Sunday, October 18, 2015

On being whole


There is no delicate way to say it - ours is a broken home. To label our family as broken certainly implies that we are "no longer whole" - and it is this very definition that is turning my thoughts and stirring my soul today .

This is a weekend when I am neither with my children or at work. While rare and often productive - this kind of solitary weekend forces me to examine my family life as I knew it as I know it and as it is evolving.

It's been nearly two years since our children have had two homes. Though emotionally painful in every way - we were abundantly blessed to be able to keep as much the same in their lives as before. Same school, same home, same friends. Despite this, their growth and struggle through the process  was difficult to watch and challenged every part of myself, as I know it did them.

Even as an adult, those early months alone on days without them, hurt,  like an injury - like a gaping wound,  from which I was certain I would never recover.

I drank wine (no more than the average mother) cried a lot of tears, went for walks, spent time with friends while my children were in school - other mothers, mentors, angels, peers - those both further ahead and a little behind me in their journeys. I skied my butt off, went to counselling, acted brave and did a lot of yoga .

With grace and time, and to my surprise, those gaping wounds healed. I still had scars -believe me - but the acute pain of a new injury faded.

Old injuries can be funny and at times scar tissue can cause a phantom type of pain.
This phantom pain rises up in me when I am wandering through stores alone on the weekend (it doesn't happen very often) - knowing that my children aren't just at home for me to hug when I return - but that they are somewhere else living the other half of their life until returned to me, to our home, one of their homes.

It makes me think and rethink and turn over what it is to be divorced. From a child's perspective it is painful and anyone who tells you it isn't,  is simply not speaking the truth.

From a grown woman's perspective - it is painful. And anyone who tells you differently - also isn't speaking the truth. Even if we chose this.

Here is where my thoughts on "brokenness" diverge. Ours is a broken home,  but what I know now, is that I am more whole than I have ever been. As a Mother, daughter, friend, woman and human.

Do I think it is sad that a divorce is the mechanism by which I gained this wholeness? Absolutely.  In a way it is tragic. It is so far from what we plan for, hope for and as humans seek comfort in. I certainly wish there was a gentler process by which a soul could evolve - something less destructive, less emotionally violent for each of us.

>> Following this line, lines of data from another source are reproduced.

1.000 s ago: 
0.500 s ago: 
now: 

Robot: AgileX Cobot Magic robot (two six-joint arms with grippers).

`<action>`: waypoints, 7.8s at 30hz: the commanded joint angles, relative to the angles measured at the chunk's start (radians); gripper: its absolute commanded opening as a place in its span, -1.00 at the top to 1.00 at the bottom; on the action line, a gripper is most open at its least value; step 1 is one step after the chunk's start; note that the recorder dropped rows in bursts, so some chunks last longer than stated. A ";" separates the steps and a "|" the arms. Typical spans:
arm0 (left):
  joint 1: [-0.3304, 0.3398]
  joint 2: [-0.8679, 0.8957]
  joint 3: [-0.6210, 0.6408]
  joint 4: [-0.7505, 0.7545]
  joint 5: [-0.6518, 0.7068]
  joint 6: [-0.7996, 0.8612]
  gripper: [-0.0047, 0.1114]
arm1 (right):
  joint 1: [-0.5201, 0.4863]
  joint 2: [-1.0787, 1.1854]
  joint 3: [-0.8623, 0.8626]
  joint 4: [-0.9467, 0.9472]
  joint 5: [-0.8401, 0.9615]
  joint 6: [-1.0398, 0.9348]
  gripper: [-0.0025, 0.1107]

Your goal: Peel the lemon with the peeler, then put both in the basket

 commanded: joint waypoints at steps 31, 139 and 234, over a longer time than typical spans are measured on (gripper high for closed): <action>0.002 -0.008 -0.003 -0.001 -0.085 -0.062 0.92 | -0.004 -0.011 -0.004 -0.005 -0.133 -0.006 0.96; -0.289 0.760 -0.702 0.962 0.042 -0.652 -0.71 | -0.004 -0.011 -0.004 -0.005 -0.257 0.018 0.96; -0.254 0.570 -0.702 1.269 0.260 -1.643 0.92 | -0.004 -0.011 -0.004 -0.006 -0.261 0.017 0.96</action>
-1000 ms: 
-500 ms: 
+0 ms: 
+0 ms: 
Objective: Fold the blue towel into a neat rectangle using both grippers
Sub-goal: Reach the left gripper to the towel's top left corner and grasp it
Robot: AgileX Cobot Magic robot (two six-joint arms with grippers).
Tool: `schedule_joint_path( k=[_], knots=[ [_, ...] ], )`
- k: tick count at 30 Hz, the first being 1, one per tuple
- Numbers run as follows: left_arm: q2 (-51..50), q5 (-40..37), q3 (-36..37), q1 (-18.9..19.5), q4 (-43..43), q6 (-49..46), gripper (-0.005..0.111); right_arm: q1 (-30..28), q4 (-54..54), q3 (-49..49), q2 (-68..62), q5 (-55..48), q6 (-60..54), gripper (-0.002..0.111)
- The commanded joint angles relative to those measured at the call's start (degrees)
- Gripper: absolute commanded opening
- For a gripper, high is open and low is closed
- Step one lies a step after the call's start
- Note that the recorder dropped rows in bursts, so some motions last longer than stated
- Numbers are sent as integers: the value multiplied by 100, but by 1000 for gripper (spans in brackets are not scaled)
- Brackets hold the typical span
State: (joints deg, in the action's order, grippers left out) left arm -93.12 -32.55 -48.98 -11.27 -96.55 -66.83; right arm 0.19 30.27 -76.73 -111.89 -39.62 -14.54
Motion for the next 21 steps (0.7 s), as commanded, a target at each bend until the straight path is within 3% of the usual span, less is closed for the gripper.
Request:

Yet I know without a doubt that my daughters are wiser, more compassionate, all seeing truth speakers - than they ever could have been - than I ever was - until our family changed shape.

Pain can be an amazing teacher. When everything else crumbles, the greatest danger lies not in brokenness - but in allowing our hearts to be hardened by the effects of disappointment, fear, anger, blame, guilt, and imperfection.

Allowing our hearts to grow through pain is the antidote to brokenness and the pathway to being whole once again.